Question

Area of the region enclosed between the curves \(y^{2}=4(x+7)\) and \(y^{2}=5(2-x)\) is

• A. \(\frac{32\sqrt{2}}{3}\)
• B. \(\frac{8}{3}\)
• C. \(\frac{1}{6}\)
• D. \(24\sqrt{5}\)

Hint:

When finding the area between two curves, it is often easier to integrate with respect to \(y\) if the curves are given in the form \(y^2 = f(x)\).

Answer 1

The Correct Option is D

We are given the curves \(y^2 = 4(x+7)\) and \(y^2 = 5(2-x)\). To find the area enclosed between these curves, we first need to find the points of intersection. Equating the expressions for \(y^2\), we have \[ 4(x+7) = 5(2-x) \] \[ 4x + 28 = 10 - 5x \] \[ 9x = -18 \] \[ x = -2 \] Substituting \(x = -2\) into \(y^2 = 4(x+7)\), we get \[ y^2 = 4(-2+7) = 4(5) = 20 \] \[ y = \pm 2\sqrt{5} \] The points of intersection are \((-2, 2\sqrt{5})\) and \((-2, -2\sqrt{5})\). The area enclosed between the curves is given by \[ A = \int_{-2\sqrt{5}}^{2\sqrt{5}} (x_2 - x_1) \, dy \] where \(x_1\) and \(x_2\) are the x-coordinates of the curves expressed in terms of \(y\). From \(y^2 = 4(x+7)\), we have \(x_1 = \frac{y^2}{4} - 7\). From \(y^2 = 5(2-x)\), we have \(x_2 = 2 - \frac{y^2}{5}\).

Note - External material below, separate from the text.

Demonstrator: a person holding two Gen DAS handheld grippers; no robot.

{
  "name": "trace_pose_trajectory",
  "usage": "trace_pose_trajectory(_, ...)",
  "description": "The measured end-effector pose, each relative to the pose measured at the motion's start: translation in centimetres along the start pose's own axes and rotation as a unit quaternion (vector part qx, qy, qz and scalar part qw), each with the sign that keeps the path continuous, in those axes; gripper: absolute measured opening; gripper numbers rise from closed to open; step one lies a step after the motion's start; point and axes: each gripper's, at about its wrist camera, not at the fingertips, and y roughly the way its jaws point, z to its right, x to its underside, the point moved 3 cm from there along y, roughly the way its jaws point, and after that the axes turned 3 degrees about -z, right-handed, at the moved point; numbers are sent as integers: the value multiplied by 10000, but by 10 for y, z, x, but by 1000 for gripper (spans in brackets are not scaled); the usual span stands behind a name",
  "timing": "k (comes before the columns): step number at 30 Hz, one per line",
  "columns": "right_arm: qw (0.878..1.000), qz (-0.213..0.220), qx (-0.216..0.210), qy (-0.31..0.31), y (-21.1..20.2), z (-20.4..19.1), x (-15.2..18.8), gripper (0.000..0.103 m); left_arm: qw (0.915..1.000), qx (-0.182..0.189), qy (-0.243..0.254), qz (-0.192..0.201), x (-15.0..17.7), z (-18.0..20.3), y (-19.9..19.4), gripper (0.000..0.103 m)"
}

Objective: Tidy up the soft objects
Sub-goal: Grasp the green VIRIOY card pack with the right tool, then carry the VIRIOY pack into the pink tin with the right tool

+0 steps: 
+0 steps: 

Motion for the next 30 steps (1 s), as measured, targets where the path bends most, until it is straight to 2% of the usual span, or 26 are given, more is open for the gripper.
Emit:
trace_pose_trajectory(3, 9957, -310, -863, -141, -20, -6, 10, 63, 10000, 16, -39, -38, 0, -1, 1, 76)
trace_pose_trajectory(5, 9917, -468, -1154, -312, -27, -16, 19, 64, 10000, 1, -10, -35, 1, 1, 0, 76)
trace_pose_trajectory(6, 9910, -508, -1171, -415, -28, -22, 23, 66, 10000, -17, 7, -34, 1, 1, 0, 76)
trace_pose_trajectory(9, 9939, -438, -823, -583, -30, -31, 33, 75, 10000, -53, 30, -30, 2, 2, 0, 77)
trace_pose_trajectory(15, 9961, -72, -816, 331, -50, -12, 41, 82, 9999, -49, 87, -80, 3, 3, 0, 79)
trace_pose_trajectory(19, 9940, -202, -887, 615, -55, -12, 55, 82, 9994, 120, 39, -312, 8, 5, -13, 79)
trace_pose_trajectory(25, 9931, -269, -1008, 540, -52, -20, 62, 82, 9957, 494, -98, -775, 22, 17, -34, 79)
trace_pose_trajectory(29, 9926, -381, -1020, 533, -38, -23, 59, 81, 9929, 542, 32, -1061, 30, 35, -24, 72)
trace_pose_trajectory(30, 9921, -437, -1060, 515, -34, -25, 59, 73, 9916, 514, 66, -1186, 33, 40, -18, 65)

Then \[ A = \int_{-2\sqrt{5}}^{2\sqrt{5}} \left( 2 - \frac{y^2}{5} - \left( \frac{y^2}{4} - 7 \right) \right) \, dy \] \[ = \int_{-2\sqrt{5}}^{2\sqrt{5}} \left( 9 - \frac{y^2}{5} - \frac{y^2}{4} \right) \, dy \] \[ = \int_{-2\sqrt{5}}^{2\sqrt{5}} \left( 9 - \frac{9y^2}{20} \right) \, dy \] \[ = \left[ 9y - \frac{3y^3}{20} \right]_{-2\sqrt{5}}^{2\sqrt{5}} \] \[ = \left( 18\sqrt{5} - \frac{3(2\sqrt{5})^3}{20} \right) - \left( -18\sqrt{5} - \frac{3(-2\sqrt{5})^3}{20} \right) \] \[ = 36\sqrt{5} - \frac{6(2\sqrt{5})^3}{20} \] \[ = 36\sqrt{5} - \frac{6(40\sqrt{5})}{20} \] \[ = 36\sqrt{5} - 12\sqrt{5} \] \[ = 24\sqrt{5} \] Therefore, the area enclosed between the curves is \(24\sqrt{5}\).